Below are two critical passages concerning the nature of leadership, according to the kingdom paradigm of Jesus Christ. Notice how He dismantles the present religious leadership and then rebuilds with kingdom principles.
First is Matthew 20:20-28
20 Then the mother of the sons of Zebedee came up to him with her sons, and kneeling before him she asked him for something. 21 And he said to her, “What do you want?” She said to him, “Say that these two sons of mine are to sit, one at your right hand and one at your left, in your kingdom.” 22 Jesus answered, “You do not know what you are asking. Are you able to drink the cup that I am to drink?”They said to him, “We are able.” 23 He said to them, “You will drink my cup, but to sit at my right hand and at my left is not mine to grant, but it is for those for whom it has been prepared by my Father.” 24 And when the ten heard it, they were indignant at the two brothers. 25 But Jesus called them to him and said, “You know that the rulers of the Gentiles lord it over them, and their great ones exercise authority over them. 26 It shall not be so among you. But whoever would be great among you must be your servant, 27 and whoever would be first among you must be your slave, 28 even as the Son of Man came not to be served but to serve, and to give his life as a ransom for many.”
Second is Matthew 23:1-12
23 Then Jesus said to the crowds and to his disciples, 2 “The scribes and the Pharisees sit on Moses’ seat, 3 so do and observe whatever they tell you, but not the works they do. For they preach, but do not practice.4 They tie up heavy burdens, hard to bear, and lay them on people’s shoulders, but they themselves are not willing to move them with their finger. 5 They do all their deeds to be seen by others. For they make their phylacteries broad and their fringes long, 6 and they love the place of honor at feasts and the best seats in the synagogues 7 and greetings in the marketplaces and being called rabbi by others.

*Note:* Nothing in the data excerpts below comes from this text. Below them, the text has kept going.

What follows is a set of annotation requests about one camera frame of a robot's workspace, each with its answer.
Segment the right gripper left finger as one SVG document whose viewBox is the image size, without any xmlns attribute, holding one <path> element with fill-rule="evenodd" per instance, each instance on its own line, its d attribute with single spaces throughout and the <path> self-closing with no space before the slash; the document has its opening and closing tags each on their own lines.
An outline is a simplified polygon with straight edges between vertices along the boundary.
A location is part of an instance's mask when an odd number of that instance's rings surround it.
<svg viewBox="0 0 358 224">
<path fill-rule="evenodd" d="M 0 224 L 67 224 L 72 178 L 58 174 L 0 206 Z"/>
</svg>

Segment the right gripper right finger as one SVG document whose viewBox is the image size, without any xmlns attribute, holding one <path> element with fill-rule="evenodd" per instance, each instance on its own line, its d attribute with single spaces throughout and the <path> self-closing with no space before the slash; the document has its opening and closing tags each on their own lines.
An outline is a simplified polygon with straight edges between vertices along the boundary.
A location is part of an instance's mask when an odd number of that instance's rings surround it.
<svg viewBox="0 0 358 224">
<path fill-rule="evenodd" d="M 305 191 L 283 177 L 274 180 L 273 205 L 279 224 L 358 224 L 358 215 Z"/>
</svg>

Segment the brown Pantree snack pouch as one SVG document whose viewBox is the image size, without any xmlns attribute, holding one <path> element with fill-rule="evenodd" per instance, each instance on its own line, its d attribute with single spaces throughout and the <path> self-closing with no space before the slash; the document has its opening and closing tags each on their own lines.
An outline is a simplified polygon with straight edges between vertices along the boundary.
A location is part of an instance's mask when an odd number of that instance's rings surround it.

8 But you are not to be called rabbi, for you have one teacher, and you are all brothers.9 And call no man your father on earth, for you have one Father, who is in heaven. 10 Neither be called instructors, for you have one instructor, the Christ. 11 The greatest among you shall be your servant. 12 Whoever exalts himself will be humbled, and whoever humbles himself will be exalted.
How do these passages inform the nature of leadership in our modern churches?
Is a leader a servant or is a servant a leader?
Are those in “offices” or who bear titles, pastor, elder, shepherd, bishop, deacon, de facto leaders because of their position?
What is the nature of authority among believers?
Is their a hierarchical leadership or authority structure among believers?
Before one can build a framework for leadership based on such passages as 1 Timothy 3 or Titus 1, or even difficult passages such as Hebrews 13:17, we must come to an understanding of the kingdom leadership principles that Jesus laid out which were counter-cultural and counter man-centered religiosity. The difficulty, and it is real, is to view these passages without the influence of culture or our own religious experiences and preferences.